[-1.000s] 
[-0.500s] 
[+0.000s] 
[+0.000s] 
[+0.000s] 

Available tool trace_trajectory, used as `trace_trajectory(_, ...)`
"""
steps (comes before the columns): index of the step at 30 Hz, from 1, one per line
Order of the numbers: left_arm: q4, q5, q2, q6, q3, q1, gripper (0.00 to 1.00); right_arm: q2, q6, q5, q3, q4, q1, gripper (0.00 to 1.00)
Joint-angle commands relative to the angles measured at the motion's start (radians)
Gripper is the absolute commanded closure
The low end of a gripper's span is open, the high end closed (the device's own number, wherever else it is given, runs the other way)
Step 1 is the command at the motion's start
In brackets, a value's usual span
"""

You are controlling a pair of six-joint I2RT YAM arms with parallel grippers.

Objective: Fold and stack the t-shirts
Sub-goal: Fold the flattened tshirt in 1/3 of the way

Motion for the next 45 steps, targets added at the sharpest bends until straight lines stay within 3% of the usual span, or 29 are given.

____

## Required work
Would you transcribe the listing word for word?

## Task output
[-1.000s] 
[-0.500s] 
[+0.000s] 
[+0.000s] 
[+0.000s] 

Available tool trace_trajectory, used as `trace_trajectory(_, ...)`
"""
steps (comes before the columns): index of the step at 30 Hz, from 1, one per line
Order of the numbers: left_arm: q4, q5, q2, q6, q3, q1, gripper (0.00 to 1.00); right_arm: q2, q6, q5, q3, q4, q1, gripper (0.00 to 1.00)
Joint-angle commands relative to the angles measured at the motion's start (radians)
Gripper is the absolute commanded closure
The low end of a gripper's span is open, the high end closed (the device's own number, wherever else it is given, runs the other way)
Step 1 is the command at the motion's start
In brackets, a value's usual span
"""

You are controlling a pair of six-joint I2RT YAM arms with parallel grippers.

Objective: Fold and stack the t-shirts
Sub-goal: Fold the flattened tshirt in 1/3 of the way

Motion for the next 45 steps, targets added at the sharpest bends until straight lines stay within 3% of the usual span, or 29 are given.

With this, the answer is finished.